Mom's Baked Custard

Prep Time: About 1 hour (20 minutes hands-on time)

Meal Notes: This light custard makes an elegant dessert, but I will always associate it with cozy sick days. Along with chicken soup and popcicles, my mom used this dish get me through everything from strep to wisdom tooth removal. It remains one of my favorite comfort foods and is equally well-suited to sooth a sore throat or cap off a nice meal. This recipe will typically make 6 servings.

Source: My lovely mom


  • 3 eggs

  • 1/3 cup sugar

  • Dash of salt

  • 1 teaspoon vanilla extract

  • 2 1/2 cups milk

  • Ground cinnamon to taste

  • Ground nutmeg to taste


  • Prep: Heat oven to 350 degrees F. Break eggs into a large bowl and lightly whisk. Scald the milk in a heavy-bottom saucepan.* Meanwhile, heat about 4 cups of water until nearly (but not quite) boiling in a tea kettle or second saucepan. (If the water starts boiling, that’s ok! Just let it cool down slightly before using.)

  • Make Custard: To the large bowl with your lightly whisked eggs, add sugar, salt, and vanilla. Gradually stir in the scalded milk. Once thoroughly mixed, pour custard evenly into shallow 6oz custard cups,** stopping when cups are 3/4 full.

  • Bake Custard: Place cups in 13x9 pan and set on oven rack. Sprinkle with nutmeg and cinnamon. By now, your water should be hot but not boiling. Carefully pour the hot water into the 13x9 pan, until it is a within about 1/2 inch of the tops of the custard cups. Close the oven and bake custard for 30-45 minutes, or until knife inserted halfway between center and edge comes out clean.

  • Finish: When custard is fully baked, remove from the oven.*** Custard can be served either warm from the oven or chilled. It will keep for 1-2 days in the fridge.

*What’s scalded milk?: Many breads and cakes call for scalded milk as a way to make these baked goods lighter and spongier. In the case of this recipe, scalding serves to give the custard a smoother texture, while extracting more flavor from the vanilla.

To scald milk, place it in a heavy-bottomed saucepan and stir over medium heat. As the milk begins to steam, continue stirring frequently to prevent a film from forming. When the milk bubbles, immediately remove it from the heat. The idea is to catch the milk just on the verge of boiling and then let it cool down to about 110 degrees F (on the warm side of lukewarm) before using.

**Custard what now? Do I really need to buy special cups? Nope! While there are adorable, wishlist-worthy custard cups in the world, any small, oven-proof cup or ramekin will do. No need for the cup to be exactly 6 oz, although it should either be fairly close to that size or, if the cup is bigger, a little under-filled with the custard mixture. I use a set of little multipurpose porcelain serving bowls. My mom uses short, stoneware coffee mugs. Look around your kitchen and, odds are, you’ve got something that will work!

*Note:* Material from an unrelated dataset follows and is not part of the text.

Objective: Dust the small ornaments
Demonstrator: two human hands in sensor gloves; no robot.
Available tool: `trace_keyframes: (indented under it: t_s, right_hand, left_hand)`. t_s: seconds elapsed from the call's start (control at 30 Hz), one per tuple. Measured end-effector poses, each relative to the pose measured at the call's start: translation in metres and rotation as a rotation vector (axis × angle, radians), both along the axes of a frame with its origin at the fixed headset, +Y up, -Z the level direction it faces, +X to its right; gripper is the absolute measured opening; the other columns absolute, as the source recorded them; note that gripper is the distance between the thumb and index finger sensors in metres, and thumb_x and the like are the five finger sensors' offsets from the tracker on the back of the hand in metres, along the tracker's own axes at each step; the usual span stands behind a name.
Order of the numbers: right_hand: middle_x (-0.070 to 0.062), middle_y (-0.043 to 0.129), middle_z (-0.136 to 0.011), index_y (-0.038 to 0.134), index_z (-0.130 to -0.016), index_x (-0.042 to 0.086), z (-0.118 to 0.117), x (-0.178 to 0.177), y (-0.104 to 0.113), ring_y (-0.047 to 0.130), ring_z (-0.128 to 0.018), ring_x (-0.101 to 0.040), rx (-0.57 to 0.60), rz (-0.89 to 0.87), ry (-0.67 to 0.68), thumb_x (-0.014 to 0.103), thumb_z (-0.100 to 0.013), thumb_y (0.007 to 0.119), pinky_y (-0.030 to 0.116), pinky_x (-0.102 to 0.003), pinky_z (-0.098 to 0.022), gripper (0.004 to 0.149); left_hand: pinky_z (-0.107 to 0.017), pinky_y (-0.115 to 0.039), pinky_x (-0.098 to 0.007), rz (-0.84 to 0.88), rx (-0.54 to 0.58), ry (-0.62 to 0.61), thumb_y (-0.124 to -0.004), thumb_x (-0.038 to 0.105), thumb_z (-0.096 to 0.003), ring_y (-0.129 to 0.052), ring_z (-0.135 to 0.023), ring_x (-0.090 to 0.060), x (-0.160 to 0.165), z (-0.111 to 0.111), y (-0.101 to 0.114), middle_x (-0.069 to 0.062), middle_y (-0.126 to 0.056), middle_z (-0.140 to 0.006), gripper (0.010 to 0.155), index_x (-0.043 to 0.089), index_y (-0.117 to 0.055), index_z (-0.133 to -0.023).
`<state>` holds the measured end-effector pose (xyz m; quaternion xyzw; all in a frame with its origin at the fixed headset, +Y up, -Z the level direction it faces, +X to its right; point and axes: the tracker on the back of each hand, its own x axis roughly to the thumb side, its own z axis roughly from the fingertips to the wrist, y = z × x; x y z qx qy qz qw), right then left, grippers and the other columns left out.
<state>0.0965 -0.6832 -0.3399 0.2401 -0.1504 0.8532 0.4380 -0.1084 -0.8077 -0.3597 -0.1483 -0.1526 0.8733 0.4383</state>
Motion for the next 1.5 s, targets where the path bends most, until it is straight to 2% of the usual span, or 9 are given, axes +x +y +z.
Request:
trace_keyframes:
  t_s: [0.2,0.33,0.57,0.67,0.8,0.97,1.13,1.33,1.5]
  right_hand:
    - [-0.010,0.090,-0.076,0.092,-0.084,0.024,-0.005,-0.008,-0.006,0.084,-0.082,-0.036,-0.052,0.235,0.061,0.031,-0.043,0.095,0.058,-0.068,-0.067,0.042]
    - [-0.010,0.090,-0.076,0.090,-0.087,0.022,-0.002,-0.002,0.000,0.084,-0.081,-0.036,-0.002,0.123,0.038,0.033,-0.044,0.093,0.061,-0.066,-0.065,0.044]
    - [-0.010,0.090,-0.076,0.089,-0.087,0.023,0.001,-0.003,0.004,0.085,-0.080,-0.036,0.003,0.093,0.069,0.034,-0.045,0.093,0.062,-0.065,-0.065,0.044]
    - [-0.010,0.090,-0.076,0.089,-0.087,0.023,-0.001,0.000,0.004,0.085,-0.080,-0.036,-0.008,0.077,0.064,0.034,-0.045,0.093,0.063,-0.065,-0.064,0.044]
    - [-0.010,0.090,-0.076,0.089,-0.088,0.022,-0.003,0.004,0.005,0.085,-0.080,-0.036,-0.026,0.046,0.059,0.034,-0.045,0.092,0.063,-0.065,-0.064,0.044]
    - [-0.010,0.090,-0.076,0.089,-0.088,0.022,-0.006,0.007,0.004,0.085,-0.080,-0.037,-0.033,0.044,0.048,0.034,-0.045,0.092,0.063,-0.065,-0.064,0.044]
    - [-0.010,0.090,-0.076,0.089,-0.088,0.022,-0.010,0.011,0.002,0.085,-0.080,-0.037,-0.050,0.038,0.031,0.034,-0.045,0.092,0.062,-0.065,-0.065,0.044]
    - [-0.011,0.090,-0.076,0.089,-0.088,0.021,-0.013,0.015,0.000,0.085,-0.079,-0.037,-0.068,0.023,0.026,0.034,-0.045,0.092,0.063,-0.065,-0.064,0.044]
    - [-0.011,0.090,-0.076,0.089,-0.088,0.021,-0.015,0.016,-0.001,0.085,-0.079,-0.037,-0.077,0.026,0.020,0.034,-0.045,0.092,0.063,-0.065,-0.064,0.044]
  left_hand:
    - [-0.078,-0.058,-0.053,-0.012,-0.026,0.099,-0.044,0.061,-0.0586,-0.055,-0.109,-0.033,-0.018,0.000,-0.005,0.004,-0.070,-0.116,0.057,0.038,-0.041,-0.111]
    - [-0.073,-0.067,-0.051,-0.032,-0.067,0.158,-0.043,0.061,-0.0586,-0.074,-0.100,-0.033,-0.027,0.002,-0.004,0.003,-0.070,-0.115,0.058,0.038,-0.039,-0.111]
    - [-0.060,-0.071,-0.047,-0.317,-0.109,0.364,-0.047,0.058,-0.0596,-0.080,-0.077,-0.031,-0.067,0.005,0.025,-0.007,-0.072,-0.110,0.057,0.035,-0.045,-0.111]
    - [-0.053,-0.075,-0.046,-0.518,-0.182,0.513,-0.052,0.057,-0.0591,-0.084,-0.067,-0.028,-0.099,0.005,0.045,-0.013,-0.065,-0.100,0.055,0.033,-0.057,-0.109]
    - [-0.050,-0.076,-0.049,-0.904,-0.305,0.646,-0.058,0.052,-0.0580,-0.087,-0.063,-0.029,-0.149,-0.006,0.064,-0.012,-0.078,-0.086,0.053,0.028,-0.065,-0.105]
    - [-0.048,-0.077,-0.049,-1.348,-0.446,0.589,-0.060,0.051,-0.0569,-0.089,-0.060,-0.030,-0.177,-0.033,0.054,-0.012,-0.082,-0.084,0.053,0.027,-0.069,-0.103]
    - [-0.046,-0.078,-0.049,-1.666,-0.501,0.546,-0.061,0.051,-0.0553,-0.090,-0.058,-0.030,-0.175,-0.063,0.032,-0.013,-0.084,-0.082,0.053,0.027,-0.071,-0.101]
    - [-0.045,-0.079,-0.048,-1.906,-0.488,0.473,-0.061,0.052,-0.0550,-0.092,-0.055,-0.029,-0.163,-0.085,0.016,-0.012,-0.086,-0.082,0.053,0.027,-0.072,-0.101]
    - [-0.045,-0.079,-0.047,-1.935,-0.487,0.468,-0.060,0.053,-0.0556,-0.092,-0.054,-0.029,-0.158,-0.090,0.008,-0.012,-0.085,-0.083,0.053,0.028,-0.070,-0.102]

***Help! This water is really hot and I’m scared! Look, I’m not going to lie to you: so am I. That’s why my scaredy cat method is to first remove the custard cups from the 13x9 pan with an oven mitt (the mitt will get a little wet) and then turn off the oven. I then wait until the oven is cool to remove the no-longer-terrifying, water-filled pan. However, if you’re in an adventurous mood, you can follow my mom’s daring method of removing everything at once and just being very, very careful.